Raven Rock Report

Raven Rock Report | December 2016

MERRY CHRISTMAS!

As the snow silently, softly dressed our horses with a dazzling blanket of big, white flakes, I gazed into the darkness outside of the barn. I recalled a story of long, long ago on a dark night that was split with glorious light and angelic rhapsodies of praise in a land that was not hospitable to an infant born in a manger. I took a deep breath of the cold air, fragrant with sweet hay that Ruthie, Rufus and all were peacefully, rhythmically chewing. Was it like this at all so long ago? There was a profound comfort in the snowflakes, delicious hay and content chewing. I became lost in that moment, imagining how all of the beings- men and animals alike, knew, really knew that the babe they were near was a King. And though I am not in His presence, He is always with me. A knowing smile warmed my cold cheeks as I walked back to the house after my nighttime barn check.

All of the horses truly love the snow- each one that had outside access was standing in the snow when I went out. It was interesting, as they all looked like they were pondering a puzzle?

Raven Rock is lucky to have a great horseman in the person of Caroline Rus. She is the young sister of Maddie, our Assistant Barn Manager. As it turns out, one of our minis feels somewhat anxious, sometimes afraid of small children. Rufus is wonderful with teens and adults, but the younger crowd sees him running the other way as fast as he can go! That is why we asked Caroline to help us get him acquainted with a young person who made him feel safe and confident. She has come just a few times, but her natural calmness and “horse sense” has made him feel so relaxed and happy. A great BIG THANKS to Caroline and her Mom, Leslie for coming on Saturdays for the outing. Caroline began by reading to them.

Our arena is such a blessing to all of us- kids, facilitators and horses. My New Year wish is that the parent observation room funding would come through. We need lights, heat, insulation and sheet rock to make it a usable space for our beloved parents. I know it will be in perfect timing, so I am patient, but when I see parent who want to engage in their child’s experience but can’t, I become anxious, if only just a bit. When done, the space will be so wonderful!

The place with the white door trim on the right is waiting for the improvements that will make it ready to go! We are selling bricks once again to build up the funds to get this finally done. Check our website to buy a brick to help us out.

We have many children that come who have no friends. When our parents reveal this, they are often ashamed, as though there is something wrong with their child. But so many of our kids have that exact problem. Then, these parents scramble around, desperately trying to do a “blind date” kind of push to find groups of kids who share the same interests as their own child. Or send them to camps or enroll them in any and all kinds of classes and activities. Or, these parents change their child’s school to find a school with kinder classmates for them. All of this is in hopes that their child will happen upon another child that is willing to be a friend.

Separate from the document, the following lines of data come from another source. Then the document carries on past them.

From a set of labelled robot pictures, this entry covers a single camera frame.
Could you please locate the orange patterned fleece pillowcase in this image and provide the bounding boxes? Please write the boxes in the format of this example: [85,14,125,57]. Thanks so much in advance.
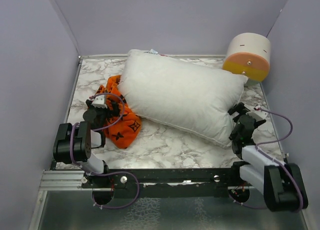
[96,75,142,149]

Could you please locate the white pillow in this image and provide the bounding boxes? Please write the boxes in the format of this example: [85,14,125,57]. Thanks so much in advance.
[118,50,248,148]

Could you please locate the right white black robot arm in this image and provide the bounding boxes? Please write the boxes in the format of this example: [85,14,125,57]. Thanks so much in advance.
[228,102,309,212]

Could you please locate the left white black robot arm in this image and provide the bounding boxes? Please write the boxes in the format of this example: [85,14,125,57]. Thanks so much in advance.
[52,95,124,188]

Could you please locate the white cylinder with striped face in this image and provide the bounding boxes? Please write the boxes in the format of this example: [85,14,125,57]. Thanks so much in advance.
[222,32,271,86]

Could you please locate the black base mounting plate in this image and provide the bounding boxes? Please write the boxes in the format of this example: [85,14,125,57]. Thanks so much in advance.
[81,166,250,199]

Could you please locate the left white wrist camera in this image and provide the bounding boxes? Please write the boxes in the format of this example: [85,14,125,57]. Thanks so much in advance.
[92,95,108,109]

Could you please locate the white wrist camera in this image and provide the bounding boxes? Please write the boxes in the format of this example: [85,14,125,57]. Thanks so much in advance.
[92,95,108,109]
[246,108,267,128]

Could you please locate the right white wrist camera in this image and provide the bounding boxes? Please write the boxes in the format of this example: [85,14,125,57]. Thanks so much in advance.
[246,108,267,128]

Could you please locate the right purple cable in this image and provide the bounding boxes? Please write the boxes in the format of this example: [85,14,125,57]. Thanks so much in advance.
[232,108,306,210]

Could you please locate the purple cable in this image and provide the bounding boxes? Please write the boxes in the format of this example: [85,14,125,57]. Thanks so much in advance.
[232,108,306,210]
[70,92,140,210]

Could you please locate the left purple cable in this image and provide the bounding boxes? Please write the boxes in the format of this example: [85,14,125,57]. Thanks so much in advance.
[70,92,140,210]

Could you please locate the aluminium rail frame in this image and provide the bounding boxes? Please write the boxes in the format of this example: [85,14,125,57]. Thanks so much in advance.
[27,55,309,230]

Oh! I wish it were that simple. But it is not. Unless and until that child learns how to be in a relationship, they will never have a friend or girlfriend or boyfriend. I can explain it over and over again, but the very best way these kids can learn how to be a friend is to befriend a horse first. Many times we can achieve this without the parents being “onboard” (following recommendations) but in extreme cases, it takes full participation of the whole family.

There was a young lady who had no friends, was severely bullied and was afraid to speak or to look me in the eye. But she came each week and fell in love with Rusty. He taught her how to be a strong, independent person who developed aspirations of great things and plenty of genuine friendships. Her parents were onboard and supportive and it was a huge success story. So many think, “But my child has (is, does, thinks) ___ and it won’t work.” That simply is NOT true. Each one of our kids is unique, but their problems are not. My wish is for every child to overcome the trauma that has imprisoned them inside themselves, while they hold onto so slim a slice of hope that it disappears sometimes. We can help, we want to help. But the solution to suicidal, cutting, dropping out of school, or drug abuse might be “outside the box.”

Rusty still loves this sweet girl, though he has not seen her in years. It is remarkable that when our kids are with their horse, troubles melt away like the dime-sized snowflakes on Ruby’s roan coat.Friendships do blossom… when kids learn how to nurture them. This season, we are especially grateful to Liberty Road Foundation, who has gifted us an end-of-year donation. They have been faithful in their giving to our organization and we pray that the blessing will multiply to each one on their Board.

Also, Lars Knudsen and Lise Shdo announced at their Christmas party that they would match anyone in attendance at the party up to $500 if they donated to one of 4 charities. Raven Rock Ranch was one of them! We were shocked and humbled by this magnanimous gift. Of course Tim and I both donated $500 from our personal accounts, which we do so often. This surely is a time of blessings.

We wish all of our RRR family (that’s YOU, too!) a wonderful Christmas and prosperous New Year. My heart is full from all of the miracles that I have witnessed this year due to gifts of time, finances and prayer from you. I am so very grateful to each and every one of you!